The 1981 Survey did not cover auxiliary buildings in the
Borough, such as carriage houses, stables, garages, etc.; only a few were
mentioned that retained individual architectural significance. Over the past
several decades these structures have become threatened by a combination of
needs/desires for additional parking, development pressures, maintenance costs,
and zoning restrictions limiting possible alternative uses. In addition, the
usual locations, in the Borough’s alleys, have kept them from public view, and
Map 6, Carriage Houses, shows the results of a recent
survey of the Borough’s carriage houses and stables as indicated on a 1909
Sanborn Insurance Map, which specifically identified carriage houses and
stables. The 1909 Sanborn Map was used as a reference point for it roughly
corresponds to the period when automobiles began to replace horse drawn
vehicles, rendering carriage houses and stable obsolete. The 1909 map was
compared to the most recent Borough property maps and any concurrence between
the two was noted. A field investigation then determined whether or not the
existing building a) dated from 1909 or earlier and was in a decent state of
preservation, b) dated from 1909 or earlier, but had been architecturally
compromised, or c) had been replaced with new construction since 1909. In
addition, other auxiliary buildings of architectural merit were recorded as were
notable structures constructed later than 1909.
The 1909 Sanborn map identified over 250 carriage houses
and stables.
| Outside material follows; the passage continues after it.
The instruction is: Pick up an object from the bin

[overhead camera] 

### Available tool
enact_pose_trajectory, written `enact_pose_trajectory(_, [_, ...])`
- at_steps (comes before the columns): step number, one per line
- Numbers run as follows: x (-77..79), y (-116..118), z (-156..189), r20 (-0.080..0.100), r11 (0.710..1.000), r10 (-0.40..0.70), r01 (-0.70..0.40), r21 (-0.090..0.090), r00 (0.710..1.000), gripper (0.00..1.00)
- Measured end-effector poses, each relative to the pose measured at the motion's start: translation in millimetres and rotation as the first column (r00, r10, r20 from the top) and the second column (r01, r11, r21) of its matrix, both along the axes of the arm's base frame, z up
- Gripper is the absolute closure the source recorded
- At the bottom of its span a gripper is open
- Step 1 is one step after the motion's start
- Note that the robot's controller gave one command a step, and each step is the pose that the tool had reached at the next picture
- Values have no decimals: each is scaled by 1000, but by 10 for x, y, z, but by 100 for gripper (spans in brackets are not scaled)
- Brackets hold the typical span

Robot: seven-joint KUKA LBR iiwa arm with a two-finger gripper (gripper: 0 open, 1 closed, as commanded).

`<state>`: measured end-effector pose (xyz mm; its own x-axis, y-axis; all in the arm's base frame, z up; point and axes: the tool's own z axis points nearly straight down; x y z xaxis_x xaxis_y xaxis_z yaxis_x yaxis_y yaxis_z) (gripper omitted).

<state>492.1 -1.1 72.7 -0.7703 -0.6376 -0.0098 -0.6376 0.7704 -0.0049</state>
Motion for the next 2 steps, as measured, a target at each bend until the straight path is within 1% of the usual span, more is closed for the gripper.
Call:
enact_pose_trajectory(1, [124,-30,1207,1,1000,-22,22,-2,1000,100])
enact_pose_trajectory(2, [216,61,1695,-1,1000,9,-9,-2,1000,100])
In 2000, only about 160 remain and a little over 100 retain most
of their original architectural fabric. About one-third of these have been
converted into residential properties and are in excellent condition. Nearly
half are used for garages and/or storage and tend to be in reasonably good
condition. It is the latter group that needs the most attention. In addition,
some auxiliary buildings (mostly garages) constructed after 1909 have
architectural merit that should also be preserved.
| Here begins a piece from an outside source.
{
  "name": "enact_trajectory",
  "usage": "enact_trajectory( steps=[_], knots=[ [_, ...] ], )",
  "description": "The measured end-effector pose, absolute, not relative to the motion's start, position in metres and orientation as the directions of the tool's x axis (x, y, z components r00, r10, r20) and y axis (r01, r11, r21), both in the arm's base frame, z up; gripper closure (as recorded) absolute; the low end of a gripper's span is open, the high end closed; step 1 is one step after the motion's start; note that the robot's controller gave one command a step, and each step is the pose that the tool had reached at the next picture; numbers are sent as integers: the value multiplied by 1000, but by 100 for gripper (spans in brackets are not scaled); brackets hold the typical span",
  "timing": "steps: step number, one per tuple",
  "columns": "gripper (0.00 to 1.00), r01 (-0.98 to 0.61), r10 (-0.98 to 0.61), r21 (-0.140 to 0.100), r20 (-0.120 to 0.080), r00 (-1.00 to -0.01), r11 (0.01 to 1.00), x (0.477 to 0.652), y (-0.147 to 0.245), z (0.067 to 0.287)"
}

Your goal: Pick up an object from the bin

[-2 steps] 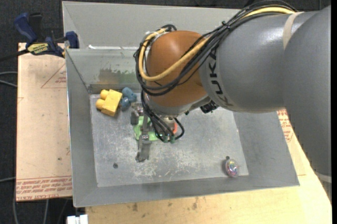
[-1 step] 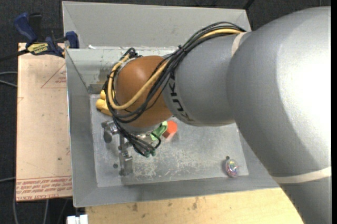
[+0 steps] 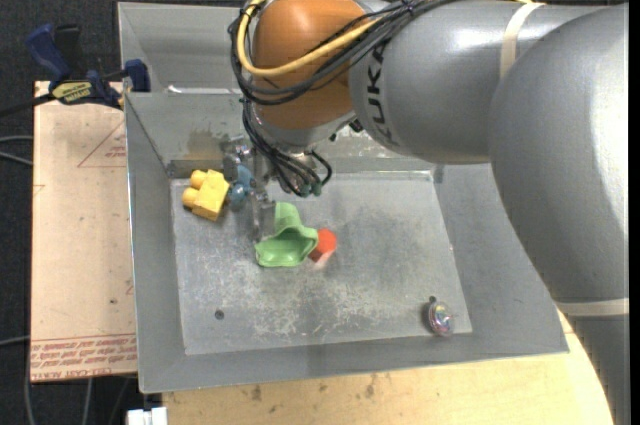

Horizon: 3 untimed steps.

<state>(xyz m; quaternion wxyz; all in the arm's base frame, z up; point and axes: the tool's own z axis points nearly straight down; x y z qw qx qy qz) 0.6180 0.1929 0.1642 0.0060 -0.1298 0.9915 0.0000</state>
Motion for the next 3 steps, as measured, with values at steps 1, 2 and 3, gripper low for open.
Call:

Map 7, Environmental Resources, delineates wooded areas,
waterways, topographic features, floodplains, hydric or wet soils and watershed
boundaries. Limited environmental resources remain, and are either of little
value, subjected to heavy use, or are under strong development pressure.
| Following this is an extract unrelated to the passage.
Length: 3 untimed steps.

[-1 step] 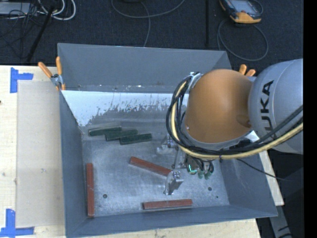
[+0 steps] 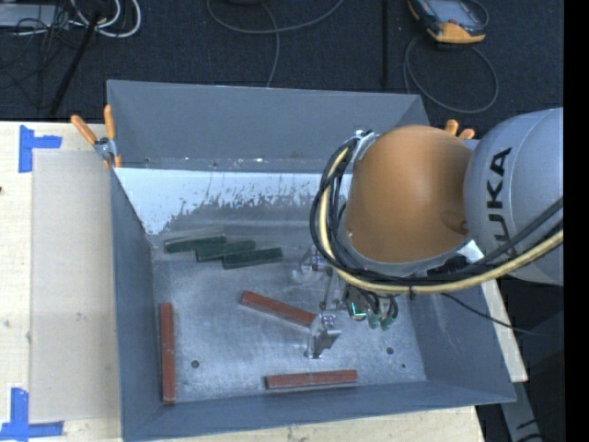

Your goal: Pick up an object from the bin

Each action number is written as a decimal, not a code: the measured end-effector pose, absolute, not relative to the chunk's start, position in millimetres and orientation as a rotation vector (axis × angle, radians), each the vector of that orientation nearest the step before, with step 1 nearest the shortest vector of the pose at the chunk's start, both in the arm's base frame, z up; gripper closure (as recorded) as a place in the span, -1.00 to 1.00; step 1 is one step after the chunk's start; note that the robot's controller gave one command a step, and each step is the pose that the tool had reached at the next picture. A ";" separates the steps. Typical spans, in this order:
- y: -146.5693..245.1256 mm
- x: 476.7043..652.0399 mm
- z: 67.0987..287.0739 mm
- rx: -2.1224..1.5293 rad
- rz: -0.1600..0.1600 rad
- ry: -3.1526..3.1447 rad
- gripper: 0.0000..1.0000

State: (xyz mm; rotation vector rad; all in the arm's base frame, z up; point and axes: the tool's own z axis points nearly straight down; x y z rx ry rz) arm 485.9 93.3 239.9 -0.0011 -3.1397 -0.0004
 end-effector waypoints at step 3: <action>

Stream corridors and floodplains are found in three
principle areas, in the northeast and the southwest at a tributary to Taylor
Run, at the headwaters of Plum Run, and along Goose Creek, a tributary to the
east branch of Chester Creek. Wetlands may be generally regarded as
approximately coincident with floodplain areas and hydric soils areas.
The Borough contains four watersheds. The northern half of
the Borough flows into Taylor Run, the southeast quadrant flows into Goose
Creek, the southwest corner drains directly into Plum Run, and a smaller area
roughly bounded by Market, Church and Price Streets drains into Blackhorse Run,
a tributary to Plum Run.
West Chester Borough contains primarily soils from the
Glenelg series. Much of the Borough has Glenelg channery silt loam, ranging
from 3% to 8% in slope and moderately eroded. The depth to bedrock in this
soils series is generally three to five feet, and is underlain by schist, gneiss
and gabbro. Hydric soils are found along the Borough’s streams. Three stream
valleys in the northwest, northeast and southwest corners of the Borough contain
significant steep slope areas.
The most significant environmental feature effecting future
land use in the Borough is the extensive floodplain of Goose Creek. Goose Creek
frequently overflows its banks during storms, flooding much of the area in the
southeast quadrant – particularly areas adjacent to the west side of South Adams
Street and south of East Union Street.
The 1981 Historic Resources Survey provides a basis upon which to prepare
a Historic Preservation Plan.
Carriage houses are unique and significant historic resources worthy of
protection and preservation.
The floodplain of the Goose Creek and flooding associated with Goose
Creek affects local land uses. There is a need to better quantify the effects
of flooding in these areas in order to provide flood protection.